- WORK REQUIRED: Line by line, set down the following material again exactly.

==== DATA EXTRACT

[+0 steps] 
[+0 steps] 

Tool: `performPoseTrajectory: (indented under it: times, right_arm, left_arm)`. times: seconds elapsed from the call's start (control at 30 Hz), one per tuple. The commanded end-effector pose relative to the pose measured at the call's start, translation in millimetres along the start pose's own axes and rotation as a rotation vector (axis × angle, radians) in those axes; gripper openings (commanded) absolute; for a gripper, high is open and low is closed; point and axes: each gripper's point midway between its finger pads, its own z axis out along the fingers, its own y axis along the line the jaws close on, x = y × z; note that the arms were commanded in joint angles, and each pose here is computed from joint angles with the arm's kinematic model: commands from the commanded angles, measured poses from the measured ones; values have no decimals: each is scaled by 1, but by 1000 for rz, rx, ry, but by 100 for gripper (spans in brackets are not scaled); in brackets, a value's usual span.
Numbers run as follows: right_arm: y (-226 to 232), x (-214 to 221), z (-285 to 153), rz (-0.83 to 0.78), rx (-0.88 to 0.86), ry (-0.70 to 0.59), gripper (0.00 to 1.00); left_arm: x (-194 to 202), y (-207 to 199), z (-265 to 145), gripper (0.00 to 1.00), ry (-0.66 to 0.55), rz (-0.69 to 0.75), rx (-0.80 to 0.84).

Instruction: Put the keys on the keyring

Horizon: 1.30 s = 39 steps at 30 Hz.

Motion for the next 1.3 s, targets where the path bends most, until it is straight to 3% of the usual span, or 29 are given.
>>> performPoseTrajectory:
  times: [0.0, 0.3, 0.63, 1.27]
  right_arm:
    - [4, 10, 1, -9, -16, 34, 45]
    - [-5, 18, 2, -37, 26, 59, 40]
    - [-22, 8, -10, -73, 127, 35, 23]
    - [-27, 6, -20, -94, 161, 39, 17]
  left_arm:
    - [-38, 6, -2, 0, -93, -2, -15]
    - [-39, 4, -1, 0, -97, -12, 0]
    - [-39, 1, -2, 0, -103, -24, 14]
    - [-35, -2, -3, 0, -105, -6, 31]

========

- EXPECTED ANSWER:
[+0 steps] 
[+0 steps] 

Tool: `performPoseTrajectory: (indented under it: times, right_arm, left_arm)`. times: seconds elapsed from the call's start (control at 30 Hz), one per tuple. The commanded end-effector pose relative to the pose measured at the call's start, translation in millimetres along the start pose's own axes and rotation as a rotation vector (axis × angle, radians) in those axes; gripper openings (commanded) absolute; for a gripper, high is open and low is closed; point and axes: each gripper's point midway between its finger pads, its own z axis out along the fingers, its own y axis along the line the jaws close on, x = y × z; note that the arms were commanded in joint angles, and each pose here is computed from joint angles with the arm's kinematic model: commands from the commanded angles, measured poses from the measured ones; values have no decimals: each is scaled by 1, but by 1000 for rz, rx, ry, but by 100 for gripper (spans in brackets are not scaled); in brackets, a value's usual span.
Numbers run as follows: right_arm: y (-226 to 232), x (-214 to 221), z (-285 to 153), rz (-0.83 to 0.78), rx (-0.88 to 0.86), ry (-0.70 to 0.59), gripper (0.00 to 1.00); left_arm: x (-194 to 202), y (-207 to 199), z (-265 to 145), gripper (0.00 to 1.00), ry (-0.66 to 0.55), rz (-0.69 to 0.75), rx (-0.80 to 0.84).

Instruction: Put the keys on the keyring

Horizon: 1.30 s = 39 steps at 30 Hz.

Motion for the next 1.3 s, targets where the path bends most, until it is straight to 3% of the usual span, or 29 are given.
>>> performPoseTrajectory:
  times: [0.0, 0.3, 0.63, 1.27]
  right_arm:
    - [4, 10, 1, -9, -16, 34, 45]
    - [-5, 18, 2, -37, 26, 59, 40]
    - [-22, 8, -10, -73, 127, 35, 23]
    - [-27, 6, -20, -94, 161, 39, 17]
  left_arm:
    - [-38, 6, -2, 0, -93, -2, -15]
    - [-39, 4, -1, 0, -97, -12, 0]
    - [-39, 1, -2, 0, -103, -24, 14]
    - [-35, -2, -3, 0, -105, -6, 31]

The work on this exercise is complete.